ABSTRACT
The bacterium Burkholderia thailandensis produces an arsenal of secondary metabolites that have diverse structures and roles in the ecology of this soil-dwelling bacterium. In liquid co-culture experiments, B. thailandensis secretes a previously unstudied antimicrobial that nearly eliminates another soil bacterium, Bacillus subtilis. To identify the antimicrobial, we used a transposon mutagenesis approach. This screen identified antimicrobial-defective mutants with insertions in the hmqA, C and F genes involved in biosynthesis of a family of quinolones called 3-methyl-4-hydroxy-2-alkenylquinolines (HMAQs), which are related to the Pseudomonas aeruginosa 4-hydroxy-2-alkylquinolines (HAQs).
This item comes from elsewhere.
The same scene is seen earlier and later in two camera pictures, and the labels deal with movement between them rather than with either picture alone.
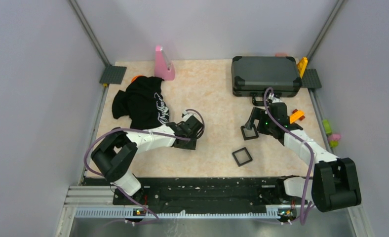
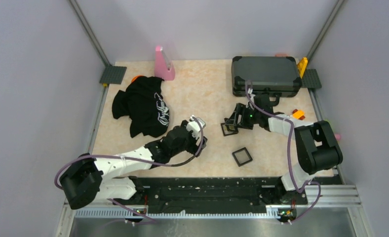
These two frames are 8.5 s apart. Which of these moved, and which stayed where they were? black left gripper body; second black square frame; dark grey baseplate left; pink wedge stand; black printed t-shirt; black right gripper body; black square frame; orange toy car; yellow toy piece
Moved: black left gripper body; black square frame; black right gripper body
Stayed: pink wedge stand; dark grey baseplate left; black printed t-shirt; orange toy car; second black square frame; yellow toy piece
Insertions also occurred in a previously uncharacterized gene BTH_II1576. We confirm that BTH_II1576 is involved in generating N-oxide HMAQ (HMAQ-NO) in B. thailandensis and that HMAQ-NOs are sufficient to eliminate B. subtilis in co-cultures. Moreover, synthetic HMAQ-NO is ~50-fold more active than HMAQ. Both the methyl group and the length of the carbon side chain account for high activity of HMAQ-NO against B. subtilis. The results provide new information on the biosynthesis and activities of HMAQs and reveal new insight into how these molecules might be important for the ecology of B. thailandensis.
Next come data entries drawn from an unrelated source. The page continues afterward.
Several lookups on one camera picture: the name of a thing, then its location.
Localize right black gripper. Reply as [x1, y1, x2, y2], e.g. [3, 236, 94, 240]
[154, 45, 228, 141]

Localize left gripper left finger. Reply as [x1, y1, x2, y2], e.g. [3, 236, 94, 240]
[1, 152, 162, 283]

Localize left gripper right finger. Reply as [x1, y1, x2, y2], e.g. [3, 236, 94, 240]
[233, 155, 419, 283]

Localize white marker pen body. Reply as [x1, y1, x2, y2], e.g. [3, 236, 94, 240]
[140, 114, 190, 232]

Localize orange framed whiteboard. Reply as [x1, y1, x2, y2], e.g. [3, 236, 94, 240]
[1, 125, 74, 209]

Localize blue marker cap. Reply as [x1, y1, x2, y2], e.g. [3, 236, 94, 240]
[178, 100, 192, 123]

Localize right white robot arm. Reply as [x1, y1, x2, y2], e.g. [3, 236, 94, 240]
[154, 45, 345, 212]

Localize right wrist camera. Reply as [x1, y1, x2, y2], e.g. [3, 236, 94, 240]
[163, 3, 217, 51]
IMPORTANCE The soil bacterium Burkholderia thailandensis produces methylated alkylquinolones, which are a family of relatively unstudied molecules related to the alkylquinolones of Pseudomonas aeruginosa. Several of the methylated alkylquinolones have antimicrobial activity against other species. We show N-oxidated methyl-alkenylquinolone is particularly antimicrobial and is sufficient to kill Bacillus subtilis in co-cultures, and requires a previously unstudied protein HmqL for biosynthesis. These results also provide new information about the biology of alkyl-quinolones, particularly the methylated alkylquinolones, which are unique to B. thailandensis. This study also has importance for understanding B. thailandensis secondary metabolites and has implications for potential therapeutic development.
Competing Interest Statement
The authors have declared no competing interest.